Para o cientista político  e escritor Sérgio Abranches, o Brasil precisa repensar a sua estrutura de proteção à Amazônia e aos povos indígenas

Os ataques às comunidades indígenas Kaiowa e Guarani no Mato Grosso do Sul e as recentes mortes do indigenista Bruno Pereira e do jornalista britânico Dom Philips escancararam uma realidade de violência em alta no País. Para o cientista político e escritor Sérgio Abranches, o contrabando de armas, o narcotráfico e os crimes ambientais estão estreitamente ligados, afetando o meio ambiente e a vida da população indígena.

“O que está acontecendo hoje na Amazônia é uma perversa articulação entre várias cadeias criminosas. A gente já tinha as cadeias criminosas tradicionais, que é a grilagem de terra, o desmatamento, a agropecuária extensiva e ilegal, um resquício da história do agrarismo brasileiro desde antes da gente se industrializar. Mas no final dos anos 1990 e início dos 2000, aconteceu um fenômeno muito negativo que se chama efeitos não desejados ou inesperados das políticas públicas”, explica.

Abranches detalha que o sistema de controle do tráfego aéreo foi tão bem-sucedido na gestão da criminalidade que fez com que os criminosos saíssem das rotas por aviões e descessem pelo Rio Amazonas e seus arredores. Isso fez com que traficantes e contrabandistas de espécies se encontrassem e, ao mesmo tempo, se conectassem com outras formas de crime mais organizadas, como o desmatamento, a pesca ilegal e o garimpo de ouro. Hoje, a Amazônia é dominada pelo narcotráfico.

“Também há a informação das facções criminosas em São Paulo e no Rio de Janeiro, o PCC e o Comando Vermelho, principalmente, que se expandiram pelo território brasileiro e chegaram à Amazônia e lá disputam os territórios.  Por exemplo, no Vale do Javari, onde Bruno Araújo e Dom Phillips foram mortos, o Comando Vermelho domina através de uma facção que se formou ali”, detalha.

Para o especialista, existe hoje um pensamento que está difundindo na sociedade e pelo Governo Federal de que os povos indígenas não estão atrelados ao desenvolvimento do País, o que também gera a diminuição nas políticas de criminalidade na Amazônia e na proteção dos povos tradicionais.
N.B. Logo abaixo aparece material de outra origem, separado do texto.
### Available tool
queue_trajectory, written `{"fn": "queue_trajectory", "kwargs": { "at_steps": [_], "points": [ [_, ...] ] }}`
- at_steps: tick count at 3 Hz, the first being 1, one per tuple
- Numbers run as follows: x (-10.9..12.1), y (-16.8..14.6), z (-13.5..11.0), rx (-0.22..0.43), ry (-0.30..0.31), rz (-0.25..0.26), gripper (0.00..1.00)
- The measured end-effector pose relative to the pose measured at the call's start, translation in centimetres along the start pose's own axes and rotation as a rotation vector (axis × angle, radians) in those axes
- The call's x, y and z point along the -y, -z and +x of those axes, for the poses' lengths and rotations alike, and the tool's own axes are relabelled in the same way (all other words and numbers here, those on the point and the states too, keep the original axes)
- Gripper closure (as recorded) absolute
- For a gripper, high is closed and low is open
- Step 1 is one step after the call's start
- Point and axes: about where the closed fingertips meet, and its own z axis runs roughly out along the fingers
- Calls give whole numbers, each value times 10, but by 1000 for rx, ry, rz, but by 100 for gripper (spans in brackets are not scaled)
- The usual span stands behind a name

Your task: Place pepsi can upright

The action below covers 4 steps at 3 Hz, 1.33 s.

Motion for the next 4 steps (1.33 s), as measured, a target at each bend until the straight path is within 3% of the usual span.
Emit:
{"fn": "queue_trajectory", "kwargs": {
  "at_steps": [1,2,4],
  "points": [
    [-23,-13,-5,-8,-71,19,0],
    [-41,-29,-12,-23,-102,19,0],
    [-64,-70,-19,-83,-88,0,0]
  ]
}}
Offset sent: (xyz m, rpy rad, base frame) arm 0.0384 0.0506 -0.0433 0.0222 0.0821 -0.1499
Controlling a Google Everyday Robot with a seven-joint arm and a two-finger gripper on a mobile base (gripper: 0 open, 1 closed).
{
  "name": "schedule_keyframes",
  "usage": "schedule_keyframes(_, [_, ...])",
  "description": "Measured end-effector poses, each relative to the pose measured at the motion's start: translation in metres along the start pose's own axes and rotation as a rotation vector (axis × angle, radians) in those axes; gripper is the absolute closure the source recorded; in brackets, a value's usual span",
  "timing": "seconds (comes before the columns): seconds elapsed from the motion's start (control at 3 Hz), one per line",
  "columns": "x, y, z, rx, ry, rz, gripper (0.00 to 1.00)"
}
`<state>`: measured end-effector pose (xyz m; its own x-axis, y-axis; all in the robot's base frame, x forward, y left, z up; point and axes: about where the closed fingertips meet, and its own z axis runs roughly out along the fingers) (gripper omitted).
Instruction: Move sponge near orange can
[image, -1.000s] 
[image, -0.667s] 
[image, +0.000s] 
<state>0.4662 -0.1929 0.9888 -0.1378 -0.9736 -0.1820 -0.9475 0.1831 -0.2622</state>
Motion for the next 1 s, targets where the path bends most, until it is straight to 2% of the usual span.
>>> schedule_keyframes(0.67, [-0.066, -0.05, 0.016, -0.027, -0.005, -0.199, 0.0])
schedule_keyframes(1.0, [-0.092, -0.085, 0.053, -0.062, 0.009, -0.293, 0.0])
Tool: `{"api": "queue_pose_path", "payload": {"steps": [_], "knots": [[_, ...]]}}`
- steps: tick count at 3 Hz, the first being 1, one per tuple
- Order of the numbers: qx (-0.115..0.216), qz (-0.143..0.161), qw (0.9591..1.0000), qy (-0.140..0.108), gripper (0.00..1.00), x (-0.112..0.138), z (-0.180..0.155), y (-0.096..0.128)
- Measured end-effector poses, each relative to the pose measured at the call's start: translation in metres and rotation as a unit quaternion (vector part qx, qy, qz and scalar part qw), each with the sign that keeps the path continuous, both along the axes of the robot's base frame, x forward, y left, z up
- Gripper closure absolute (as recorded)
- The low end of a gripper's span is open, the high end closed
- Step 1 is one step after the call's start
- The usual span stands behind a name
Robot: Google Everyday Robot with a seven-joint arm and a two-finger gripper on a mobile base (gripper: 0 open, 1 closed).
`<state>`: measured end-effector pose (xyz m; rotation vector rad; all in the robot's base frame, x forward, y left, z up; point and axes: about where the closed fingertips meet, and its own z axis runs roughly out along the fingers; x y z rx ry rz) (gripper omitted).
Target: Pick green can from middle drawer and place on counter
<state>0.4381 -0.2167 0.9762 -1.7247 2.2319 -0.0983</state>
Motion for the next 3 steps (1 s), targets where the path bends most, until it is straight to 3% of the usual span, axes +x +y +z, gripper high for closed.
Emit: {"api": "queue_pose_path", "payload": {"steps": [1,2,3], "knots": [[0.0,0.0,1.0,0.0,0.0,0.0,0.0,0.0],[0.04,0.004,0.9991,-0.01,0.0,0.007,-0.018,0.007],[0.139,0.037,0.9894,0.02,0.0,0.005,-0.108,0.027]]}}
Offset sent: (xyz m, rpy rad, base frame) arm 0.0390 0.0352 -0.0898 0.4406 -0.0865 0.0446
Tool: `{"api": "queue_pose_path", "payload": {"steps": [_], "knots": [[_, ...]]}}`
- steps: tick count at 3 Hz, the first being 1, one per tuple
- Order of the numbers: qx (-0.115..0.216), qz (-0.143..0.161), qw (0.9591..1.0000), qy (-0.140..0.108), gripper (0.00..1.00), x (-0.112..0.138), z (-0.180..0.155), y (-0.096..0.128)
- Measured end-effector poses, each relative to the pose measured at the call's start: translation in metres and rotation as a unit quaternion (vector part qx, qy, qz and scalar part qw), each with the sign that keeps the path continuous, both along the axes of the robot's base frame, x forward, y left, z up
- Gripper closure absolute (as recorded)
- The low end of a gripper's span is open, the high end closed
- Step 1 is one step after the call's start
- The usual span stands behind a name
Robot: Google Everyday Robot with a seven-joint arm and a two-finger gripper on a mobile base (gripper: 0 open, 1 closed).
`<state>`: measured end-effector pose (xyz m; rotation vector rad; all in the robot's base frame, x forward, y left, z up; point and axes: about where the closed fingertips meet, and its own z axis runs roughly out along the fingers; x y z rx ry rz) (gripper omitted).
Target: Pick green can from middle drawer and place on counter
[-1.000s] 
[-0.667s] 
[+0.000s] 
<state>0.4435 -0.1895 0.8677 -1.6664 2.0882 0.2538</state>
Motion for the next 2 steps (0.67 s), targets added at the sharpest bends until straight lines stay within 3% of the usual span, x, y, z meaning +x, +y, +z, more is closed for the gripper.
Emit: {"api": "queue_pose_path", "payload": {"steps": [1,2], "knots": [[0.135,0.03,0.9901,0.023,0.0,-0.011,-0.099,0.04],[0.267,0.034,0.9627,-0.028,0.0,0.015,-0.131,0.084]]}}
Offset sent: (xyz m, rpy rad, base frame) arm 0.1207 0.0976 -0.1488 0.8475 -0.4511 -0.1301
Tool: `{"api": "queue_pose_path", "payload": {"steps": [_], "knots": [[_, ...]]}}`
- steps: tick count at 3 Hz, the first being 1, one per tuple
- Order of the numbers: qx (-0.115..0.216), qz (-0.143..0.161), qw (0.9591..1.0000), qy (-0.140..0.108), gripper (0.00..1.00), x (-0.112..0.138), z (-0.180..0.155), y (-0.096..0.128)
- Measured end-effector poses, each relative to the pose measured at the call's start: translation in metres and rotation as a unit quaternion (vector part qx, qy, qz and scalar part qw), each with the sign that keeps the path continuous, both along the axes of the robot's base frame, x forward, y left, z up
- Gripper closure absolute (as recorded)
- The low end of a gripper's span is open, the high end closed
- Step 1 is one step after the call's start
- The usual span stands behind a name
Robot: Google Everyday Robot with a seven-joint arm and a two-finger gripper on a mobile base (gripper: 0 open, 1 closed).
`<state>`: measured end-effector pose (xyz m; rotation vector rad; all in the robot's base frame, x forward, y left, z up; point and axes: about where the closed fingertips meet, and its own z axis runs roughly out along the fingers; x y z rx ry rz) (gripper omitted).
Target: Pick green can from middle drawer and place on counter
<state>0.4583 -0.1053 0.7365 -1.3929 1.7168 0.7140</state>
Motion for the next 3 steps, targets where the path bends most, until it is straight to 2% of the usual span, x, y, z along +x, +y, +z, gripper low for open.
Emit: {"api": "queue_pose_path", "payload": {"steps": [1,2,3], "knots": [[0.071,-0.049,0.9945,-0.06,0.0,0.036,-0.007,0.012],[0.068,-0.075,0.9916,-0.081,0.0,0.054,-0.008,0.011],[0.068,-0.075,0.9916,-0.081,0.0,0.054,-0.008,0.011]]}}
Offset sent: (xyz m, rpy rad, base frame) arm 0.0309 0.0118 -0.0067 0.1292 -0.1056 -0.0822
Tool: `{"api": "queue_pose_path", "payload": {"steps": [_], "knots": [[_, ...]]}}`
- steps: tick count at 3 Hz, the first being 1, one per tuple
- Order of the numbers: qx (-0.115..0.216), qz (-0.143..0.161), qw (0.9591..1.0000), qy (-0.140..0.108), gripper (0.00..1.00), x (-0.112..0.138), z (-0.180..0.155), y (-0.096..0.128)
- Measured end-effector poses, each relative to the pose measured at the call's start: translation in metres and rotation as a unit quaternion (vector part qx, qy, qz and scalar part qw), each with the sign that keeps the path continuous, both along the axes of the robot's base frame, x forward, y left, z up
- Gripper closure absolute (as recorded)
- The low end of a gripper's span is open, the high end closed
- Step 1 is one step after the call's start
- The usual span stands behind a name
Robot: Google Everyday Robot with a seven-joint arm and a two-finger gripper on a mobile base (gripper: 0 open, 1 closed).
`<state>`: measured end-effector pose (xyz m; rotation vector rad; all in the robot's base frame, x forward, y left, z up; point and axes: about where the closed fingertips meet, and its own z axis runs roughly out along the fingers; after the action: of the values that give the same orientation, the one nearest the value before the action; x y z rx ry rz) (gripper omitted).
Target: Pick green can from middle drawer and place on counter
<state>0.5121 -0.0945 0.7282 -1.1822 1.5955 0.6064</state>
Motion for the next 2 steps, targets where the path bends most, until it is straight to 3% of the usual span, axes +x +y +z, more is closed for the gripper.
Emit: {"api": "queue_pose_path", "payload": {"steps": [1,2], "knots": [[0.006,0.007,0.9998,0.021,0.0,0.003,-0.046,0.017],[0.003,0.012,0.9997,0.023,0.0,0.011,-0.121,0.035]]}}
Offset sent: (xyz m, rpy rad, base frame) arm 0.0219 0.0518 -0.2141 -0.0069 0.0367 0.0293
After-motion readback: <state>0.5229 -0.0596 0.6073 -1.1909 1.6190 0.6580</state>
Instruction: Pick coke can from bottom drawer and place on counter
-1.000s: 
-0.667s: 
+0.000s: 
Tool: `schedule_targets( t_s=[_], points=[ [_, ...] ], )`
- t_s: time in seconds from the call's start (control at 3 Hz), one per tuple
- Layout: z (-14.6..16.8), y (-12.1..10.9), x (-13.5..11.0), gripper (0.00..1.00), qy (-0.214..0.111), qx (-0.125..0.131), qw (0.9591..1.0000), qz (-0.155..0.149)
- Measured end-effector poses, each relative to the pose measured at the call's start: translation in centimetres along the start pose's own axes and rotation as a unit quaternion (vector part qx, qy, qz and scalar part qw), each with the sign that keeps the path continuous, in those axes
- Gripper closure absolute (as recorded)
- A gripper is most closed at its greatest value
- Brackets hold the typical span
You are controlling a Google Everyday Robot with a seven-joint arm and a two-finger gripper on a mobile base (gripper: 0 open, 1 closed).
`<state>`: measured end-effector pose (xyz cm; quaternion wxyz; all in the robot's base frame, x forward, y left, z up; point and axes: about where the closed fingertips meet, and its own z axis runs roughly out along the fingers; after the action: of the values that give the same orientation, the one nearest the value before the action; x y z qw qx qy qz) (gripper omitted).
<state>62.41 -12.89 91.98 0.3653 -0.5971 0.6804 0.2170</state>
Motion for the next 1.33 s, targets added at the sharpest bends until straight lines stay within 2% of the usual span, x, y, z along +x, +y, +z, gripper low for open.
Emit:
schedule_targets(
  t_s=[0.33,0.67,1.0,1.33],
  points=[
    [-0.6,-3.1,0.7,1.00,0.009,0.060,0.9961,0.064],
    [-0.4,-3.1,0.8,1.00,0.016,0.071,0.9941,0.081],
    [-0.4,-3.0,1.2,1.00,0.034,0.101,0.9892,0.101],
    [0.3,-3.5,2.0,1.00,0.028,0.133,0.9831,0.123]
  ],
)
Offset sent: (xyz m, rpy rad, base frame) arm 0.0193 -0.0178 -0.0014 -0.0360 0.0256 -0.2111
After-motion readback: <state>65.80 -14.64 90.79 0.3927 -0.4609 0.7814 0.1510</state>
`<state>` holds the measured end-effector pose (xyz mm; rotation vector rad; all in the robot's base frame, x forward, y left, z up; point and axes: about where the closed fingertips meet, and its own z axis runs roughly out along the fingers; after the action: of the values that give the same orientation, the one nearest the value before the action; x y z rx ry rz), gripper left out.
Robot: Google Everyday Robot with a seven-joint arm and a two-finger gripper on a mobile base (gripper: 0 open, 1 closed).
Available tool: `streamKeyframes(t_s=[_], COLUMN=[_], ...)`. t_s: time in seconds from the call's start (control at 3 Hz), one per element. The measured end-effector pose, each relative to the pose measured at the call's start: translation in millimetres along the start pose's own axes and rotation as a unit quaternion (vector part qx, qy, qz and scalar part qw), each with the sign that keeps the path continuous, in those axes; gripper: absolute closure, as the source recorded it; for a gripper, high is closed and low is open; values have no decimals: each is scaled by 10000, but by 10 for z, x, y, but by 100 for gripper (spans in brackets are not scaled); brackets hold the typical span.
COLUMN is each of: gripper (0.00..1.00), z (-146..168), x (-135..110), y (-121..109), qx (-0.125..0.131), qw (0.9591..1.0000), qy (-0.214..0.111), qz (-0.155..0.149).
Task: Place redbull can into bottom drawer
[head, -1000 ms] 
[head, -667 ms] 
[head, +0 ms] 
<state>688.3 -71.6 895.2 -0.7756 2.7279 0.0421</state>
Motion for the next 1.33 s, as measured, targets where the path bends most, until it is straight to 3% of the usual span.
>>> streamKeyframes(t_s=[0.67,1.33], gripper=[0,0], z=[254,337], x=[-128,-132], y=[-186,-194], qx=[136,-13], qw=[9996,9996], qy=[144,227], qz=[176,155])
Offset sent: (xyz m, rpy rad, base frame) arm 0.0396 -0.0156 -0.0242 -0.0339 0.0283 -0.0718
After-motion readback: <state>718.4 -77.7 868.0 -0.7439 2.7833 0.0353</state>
“É urgente combater a criminalidade presente hoje na Amazônia, proteger os povos indígenas, os ribeirinhos e os quilombolas, proteger as unidades de conservação e fazer a demarcação de terras para retirar os invasores, principalmente os garimpeiros. Porque o contrabando de armas, o narcotráfico e o crime ambiental estão todos juntos, eles estão articulando entre si.”

O especialista também denuncia o garimpo de ouro, que não possui legislação brasileira. “Lavar ouro é muito fácil, você sai com o ouro dos garimpos ilegais e violentos da Amazônia, que destroem o meio ambiente com mercúrio nas escavações, uma coisa totalmente predatória. E como não há nenhuma regulação para estabelecer a origem da rota do ouro, é possível que boa parte do que se comercializa legalmente no Brasil, seja no mercado financeiro ou no mercado de joias, é ouro de sangue, oriundo do garimpo ilegal.”

Sérgio Abranches conclui que é necessário um novo pensamento sobre as políticas públicas de proteção ambiental e indígena, com mais orçamento e reestruturação da Funai (Fundação Nacional do Índio), e uma estrutura investigativa para identificar como os crimes que acontecem no cenário amazônico têm impacto nas demais regiões brasileiras.

“A gente precisa de uma unidade especial da Polícia Federal e uma legislação específica para isso, com treinamento inclusive de combate na selva, além de uma linha de atuação científica e uma força-tarefa com o Ministério Público, para poder investigar as conexões desses crimes todos no Brasil e como o crime amazônico acaba beneficiando a economia do sudeste, a economia urbana”, conclui.